As the whole western part of Prealpi Carniche also Monte Pramaggiore is a part of Parco Naturale Dolomiti Friulane. Here is the link to the official page in English: Parco Naturale Regionale delle Dolomiti Friulane. Once there, don't click the link to the parc page, but follow the links to English chapters. Establishing a natural parc here was a great idea. Yes, Dolomites across Piave river are great. One of the greatest mountain areas in Europe. But nature is not preserved there. Once and forever it's gone in its original form, with the exception of a few areas. So we can only hope that the wilderness of 'Dolomiti Friulane' will be preserved. And, if anything, we can admire how big area is protected. It stretches from the main crest on the West almost to the valley of Tramonti on the East, and from above Tagliamento river on the North down to forehills near Cimolais, Claut and Andreis.

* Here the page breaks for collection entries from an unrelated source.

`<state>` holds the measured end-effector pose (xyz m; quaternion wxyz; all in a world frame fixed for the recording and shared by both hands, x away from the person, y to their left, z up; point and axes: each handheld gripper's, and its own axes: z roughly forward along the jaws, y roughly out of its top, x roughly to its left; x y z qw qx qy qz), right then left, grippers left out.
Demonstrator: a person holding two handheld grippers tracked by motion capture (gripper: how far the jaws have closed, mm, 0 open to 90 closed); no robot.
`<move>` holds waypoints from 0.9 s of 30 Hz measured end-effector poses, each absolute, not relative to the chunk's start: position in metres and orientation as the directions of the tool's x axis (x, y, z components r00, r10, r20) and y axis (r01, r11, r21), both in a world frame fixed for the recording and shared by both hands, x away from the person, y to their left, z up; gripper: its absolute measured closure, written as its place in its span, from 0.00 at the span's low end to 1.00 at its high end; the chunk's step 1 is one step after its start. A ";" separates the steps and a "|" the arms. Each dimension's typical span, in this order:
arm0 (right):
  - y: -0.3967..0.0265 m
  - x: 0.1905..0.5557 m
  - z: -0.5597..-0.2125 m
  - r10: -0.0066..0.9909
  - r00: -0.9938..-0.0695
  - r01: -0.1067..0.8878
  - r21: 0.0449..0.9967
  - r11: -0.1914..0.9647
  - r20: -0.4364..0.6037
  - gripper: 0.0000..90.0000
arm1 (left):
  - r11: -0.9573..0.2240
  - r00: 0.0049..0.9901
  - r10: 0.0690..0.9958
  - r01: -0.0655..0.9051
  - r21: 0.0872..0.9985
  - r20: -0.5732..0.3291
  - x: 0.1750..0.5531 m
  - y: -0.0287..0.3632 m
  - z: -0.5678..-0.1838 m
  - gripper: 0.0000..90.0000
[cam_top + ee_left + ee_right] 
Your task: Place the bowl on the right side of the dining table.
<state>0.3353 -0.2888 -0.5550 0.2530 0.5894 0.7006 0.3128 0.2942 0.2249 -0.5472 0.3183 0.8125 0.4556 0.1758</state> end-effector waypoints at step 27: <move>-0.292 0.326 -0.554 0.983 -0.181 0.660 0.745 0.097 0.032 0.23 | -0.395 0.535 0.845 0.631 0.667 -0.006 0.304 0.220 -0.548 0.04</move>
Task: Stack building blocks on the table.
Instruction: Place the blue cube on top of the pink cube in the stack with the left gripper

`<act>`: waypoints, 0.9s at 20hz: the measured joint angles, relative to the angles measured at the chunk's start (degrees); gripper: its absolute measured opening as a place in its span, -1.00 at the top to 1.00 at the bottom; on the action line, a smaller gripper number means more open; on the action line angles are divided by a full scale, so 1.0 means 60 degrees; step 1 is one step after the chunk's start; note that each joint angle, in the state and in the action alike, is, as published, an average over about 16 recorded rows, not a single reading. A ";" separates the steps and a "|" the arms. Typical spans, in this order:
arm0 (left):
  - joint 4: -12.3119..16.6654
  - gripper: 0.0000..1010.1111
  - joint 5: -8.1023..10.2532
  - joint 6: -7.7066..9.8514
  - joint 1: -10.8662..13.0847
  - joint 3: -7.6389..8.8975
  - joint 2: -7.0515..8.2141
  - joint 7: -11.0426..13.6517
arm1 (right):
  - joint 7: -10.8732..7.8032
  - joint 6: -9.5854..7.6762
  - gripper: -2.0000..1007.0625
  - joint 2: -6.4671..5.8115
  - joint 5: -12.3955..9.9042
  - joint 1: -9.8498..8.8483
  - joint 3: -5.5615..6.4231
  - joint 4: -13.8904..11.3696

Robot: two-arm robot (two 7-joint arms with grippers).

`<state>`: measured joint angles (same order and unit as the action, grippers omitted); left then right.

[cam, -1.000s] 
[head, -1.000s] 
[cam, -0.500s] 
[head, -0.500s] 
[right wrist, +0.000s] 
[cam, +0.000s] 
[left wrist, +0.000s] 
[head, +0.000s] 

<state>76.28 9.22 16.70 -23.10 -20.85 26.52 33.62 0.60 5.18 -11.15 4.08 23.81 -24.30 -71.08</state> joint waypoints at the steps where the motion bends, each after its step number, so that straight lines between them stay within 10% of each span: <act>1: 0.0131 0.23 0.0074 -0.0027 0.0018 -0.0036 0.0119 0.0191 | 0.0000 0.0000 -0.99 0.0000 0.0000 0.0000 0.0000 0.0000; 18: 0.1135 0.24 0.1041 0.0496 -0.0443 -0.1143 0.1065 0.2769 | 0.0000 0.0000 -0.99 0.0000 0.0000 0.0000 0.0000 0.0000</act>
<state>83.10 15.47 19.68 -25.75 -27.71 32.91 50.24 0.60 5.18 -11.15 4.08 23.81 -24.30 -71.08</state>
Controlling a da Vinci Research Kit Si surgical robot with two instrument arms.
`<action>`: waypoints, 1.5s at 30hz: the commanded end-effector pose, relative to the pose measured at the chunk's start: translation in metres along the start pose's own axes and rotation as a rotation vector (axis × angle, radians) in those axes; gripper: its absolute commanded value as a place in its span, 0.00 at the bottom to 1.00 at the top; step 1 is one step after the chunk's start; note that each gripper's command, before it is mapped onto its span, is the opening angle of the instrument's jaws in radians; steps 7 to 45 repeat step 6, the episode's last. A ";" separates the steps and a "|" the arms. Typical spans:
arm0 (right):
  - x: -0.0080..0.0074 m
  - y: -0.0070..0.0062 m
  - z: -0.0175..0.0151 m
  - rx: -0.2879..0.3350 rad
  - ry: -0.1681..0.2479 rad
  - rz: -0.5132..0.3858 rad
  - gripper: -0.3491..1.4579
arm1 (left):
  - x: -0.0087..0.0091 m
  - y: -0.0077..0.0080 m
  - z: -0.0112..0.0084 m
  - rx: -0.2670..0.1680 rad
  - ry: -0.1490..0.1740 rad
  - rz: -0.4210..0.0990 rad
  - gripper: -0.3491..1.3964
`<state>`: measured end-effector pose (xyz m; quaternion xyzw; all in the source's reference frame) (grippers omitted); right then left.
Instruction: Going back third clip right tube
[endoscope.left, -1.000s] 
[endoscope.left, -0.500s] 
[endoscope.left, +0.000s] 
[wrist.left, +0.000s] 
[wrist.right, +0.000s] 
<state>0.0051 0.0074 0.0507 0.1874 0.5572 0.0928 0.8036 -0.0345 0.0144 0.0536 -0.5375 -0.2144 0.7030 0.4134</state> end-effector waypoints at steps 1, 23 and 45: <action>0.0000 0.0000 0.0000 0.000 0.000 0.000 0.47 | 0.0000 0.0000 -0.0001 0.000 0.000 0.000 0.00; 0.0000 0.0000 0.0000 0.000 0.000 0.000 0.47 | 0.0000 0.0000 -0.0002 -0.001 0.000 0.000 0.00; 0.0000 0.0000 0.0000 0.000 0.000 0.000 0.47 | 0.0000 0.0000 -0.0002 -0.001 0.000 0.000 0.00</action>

As camping is forbidden in the parc, you will for the ascent on Monte Pramaggiore probably use mountain huts or do the ascent in one day.
Monte Pramaggiore can best be climbed in summer and autumn. When covered with snow, approaches to Forcella Pramaggiore can be tricky as some slopes are very steep. That is true even more from the northern approach (which starts in a town), while the other two routes are less exposed, but in winter both valleys are closed and roads are very likely not cleaned. The summit slope is steep, so if covered with snow the complete winter equipment and belaying is recommended. But on the other hand in winter loose rocks are covered with snow so for experienced the upper 200 m of ascent could even be easier. Skiing is possible from Forcella Pramaggiore down to the Pramaggiore alpine meadow (further below woods?), the upper part towards Val dell'Inferno (again woods below), and towards the North from the point above Passo di Suola, cca 2000 m down. All other variants must be harder alpinistic ski tours.